Your answer should be the lines below from the one holding "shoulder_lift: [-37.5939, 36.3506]" through the one holding "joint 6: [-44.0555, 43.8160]", copied exactly and with nothing else.

───── Stored data

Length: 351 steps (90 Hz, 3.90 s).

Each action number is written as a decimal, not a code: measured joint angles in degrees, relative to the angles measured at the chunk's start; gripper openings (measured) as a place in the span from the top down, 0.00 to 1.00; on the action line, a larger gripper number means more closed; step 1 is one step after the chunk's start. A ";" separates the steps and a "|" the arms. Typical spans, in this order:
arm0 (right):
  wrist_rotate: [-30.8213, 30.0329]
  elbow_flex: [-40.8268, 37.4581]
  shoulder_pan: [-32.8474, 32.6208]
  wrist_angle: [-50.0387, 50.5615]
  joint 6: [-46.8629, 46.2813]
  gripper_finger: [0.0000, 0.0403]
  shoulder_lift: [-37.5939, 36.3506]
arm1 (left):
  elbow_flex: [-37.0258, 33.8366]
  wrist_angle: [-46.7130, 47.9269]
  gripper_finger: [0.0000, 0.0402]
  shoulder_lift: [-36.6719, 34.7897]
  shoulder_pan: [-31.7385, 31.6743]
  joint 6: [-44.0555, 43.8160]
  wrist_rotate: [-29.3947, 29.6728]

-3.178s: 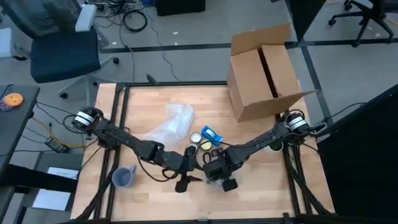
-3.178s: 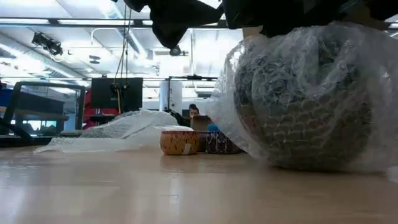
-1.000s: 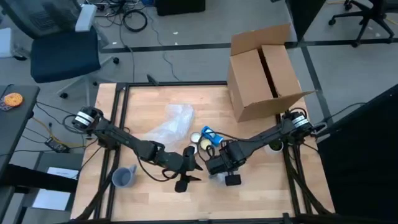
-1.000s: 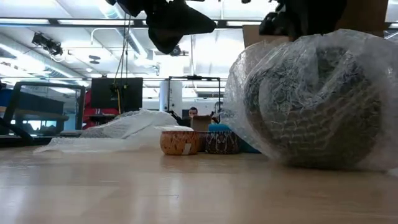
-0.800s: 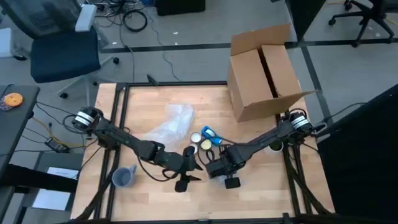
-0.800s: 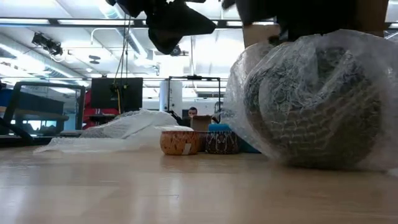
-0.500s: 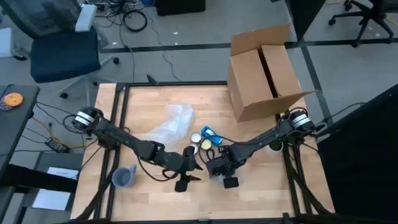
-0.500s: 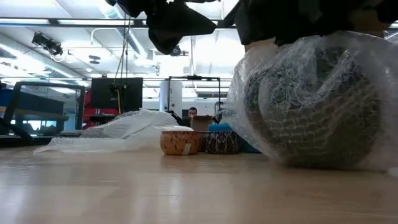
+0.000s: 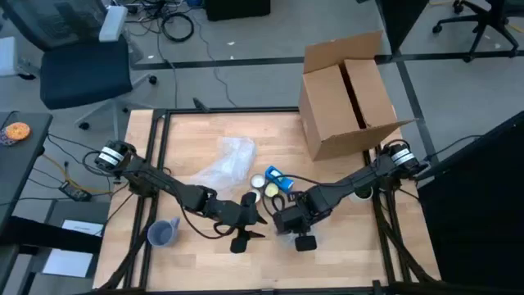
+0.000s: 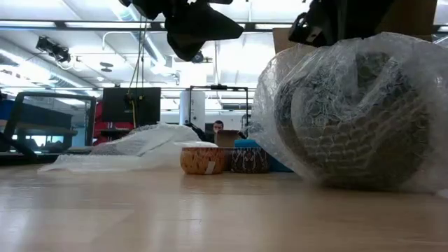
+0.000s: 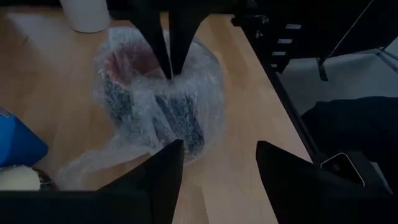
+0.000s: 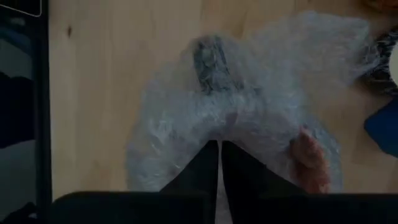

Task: Wrap mug
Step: Wrap the black mug with the transparent bubble wrap, then put the wrapped black mug into the brown cardboard box

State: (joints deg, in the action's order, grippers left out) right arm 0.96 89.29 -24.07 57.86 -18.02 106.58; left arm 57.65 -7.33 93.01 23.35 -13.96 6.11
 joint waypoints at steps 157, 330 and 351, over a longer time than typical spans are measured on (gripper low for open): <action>-6.48 -11.75 -1.73 -9.54 -7.96 1.00 -4.56 | -0.02 -0.98 0.53 0.02 0.02 -1.36 0.74; -8.43 -0.50 -10.13 -1.23 -11.85 0.43 -4.74 | -0.02 -0.86 0.53 0.00 0.00 0.24 1.88; -10.20 -3.47 -10.80 -2.28 -10.68 0.28 -3.51 | -0.02 -0.94 0.53 -0.02 0.00 0.24 1.87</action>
State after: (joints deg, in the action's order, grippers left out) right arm -9.23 85.82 -34.87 55.59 -28.69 103.07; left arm 57.63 -8.27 92.99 23.35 -13.72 7.98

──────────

**Written response**
  shoulder_lift: [-37.5939, 36.3506]
arm1 (left):
  elbow_flex: [-37.0258, 33.8366]
  wrist_angle: [-46.7130, 47.9269]
  gripper_finger: [0.0000, 0.0402]
  shoulder_lift: [-36.6719, 34.7897]
  shoulder_pan: [-31.7385, 31.6743]
  joint 6: [-44.0555, 43.8160]

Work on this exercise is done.